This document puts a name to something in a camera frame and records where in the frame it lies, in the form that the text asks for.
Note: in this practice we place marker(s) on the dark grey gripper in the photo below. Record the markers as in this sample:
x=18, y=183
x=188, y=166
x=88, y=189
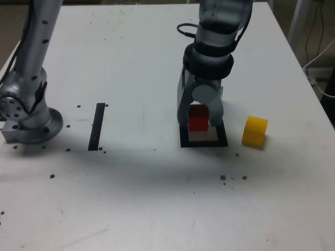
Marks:
x=209, y=81

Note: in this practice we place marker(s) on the red cube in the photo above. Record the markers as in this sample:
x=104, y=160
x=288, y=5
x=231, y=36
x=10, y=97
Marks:
x=198, y=120

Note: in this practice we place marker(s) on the green cube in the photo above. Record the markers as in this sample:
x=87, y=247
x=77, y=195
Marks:
x=222, y=92

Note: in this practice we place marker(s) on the yellow cube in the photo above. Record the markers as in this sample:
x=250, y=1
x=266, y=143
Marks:
x=254, y=133

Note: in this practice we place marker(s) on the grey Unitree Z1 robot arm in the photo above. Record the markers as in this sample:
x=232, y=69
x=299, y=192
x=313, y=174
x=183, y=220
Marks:
x=34, y=52

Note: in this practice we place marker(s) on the black tape square outline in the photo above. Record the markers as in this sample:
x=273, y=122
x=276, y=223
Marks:
x=204, y=144

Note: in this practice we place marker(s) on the black tape strip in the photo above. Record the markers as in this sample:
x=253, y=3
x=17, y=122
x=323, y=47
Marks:
x=96, y=125

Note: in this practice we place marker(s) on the grey power strip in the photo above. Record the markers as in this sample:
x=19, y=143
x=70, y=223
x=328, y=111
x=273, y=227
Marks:
x=322, y=73

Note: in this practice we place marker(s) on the white metal frame leg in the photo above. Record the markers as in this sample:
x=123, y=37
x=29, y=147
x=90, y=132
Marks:
x=297, y=21

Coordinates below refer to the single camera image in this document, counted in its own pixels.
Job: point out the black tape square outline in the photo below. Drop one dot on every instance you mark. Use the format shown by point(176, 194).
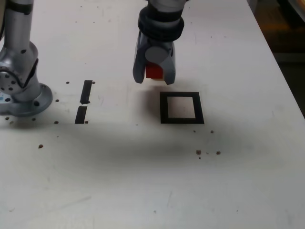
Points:
point(164, 107)

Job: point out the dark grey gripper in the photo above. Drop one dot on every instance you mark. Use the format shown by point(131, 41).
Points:
point(157, 43)

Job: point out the red cube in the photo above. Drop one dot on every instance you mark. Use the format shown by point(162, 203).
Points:
point(153, 71)

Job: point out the black tape strip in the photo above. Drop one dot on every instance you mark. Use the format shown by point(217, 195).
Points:
point(86, 91)

PROBLEM STATEMENT -
Produce an exact copy of only those lines that run from the line with "Note: in this practice we place marker(s) on the white" to the final line of the records, including both; exclude images.

OUTPUT FOR THIS TASK -
Note: in this practice we place marker(s) on the white metal frame leg in the photo above. Record the markers as in this sample:
x=123, y=37
x=29, y=147
x=90, y=132
Marks:
x=297, y=21

Coordinates below refer to the single camera image in this document, counted in its own pixels.
Job: point out the black tape square outline in the photo below. Drop one dot on every instance you mark. Use the format shown by point(176, 194).
Points:
point(164, 107)

Job: point out the dark grey gripper in the photo above. Drop one dot on every instance you mark. Use the format shown by point(131, 41).
Points:
point(157, 43)

Job: point out the red cube in the photo above. Drop one dot on every instance you mark. Use the format shown by point(162, 203).
Points:
point(153, 71)

Job: point out the black tape strip in the photo above. Drop one dot on every instance you mark. Use the format shown by point(217, 195).
Points:
point(86, 91)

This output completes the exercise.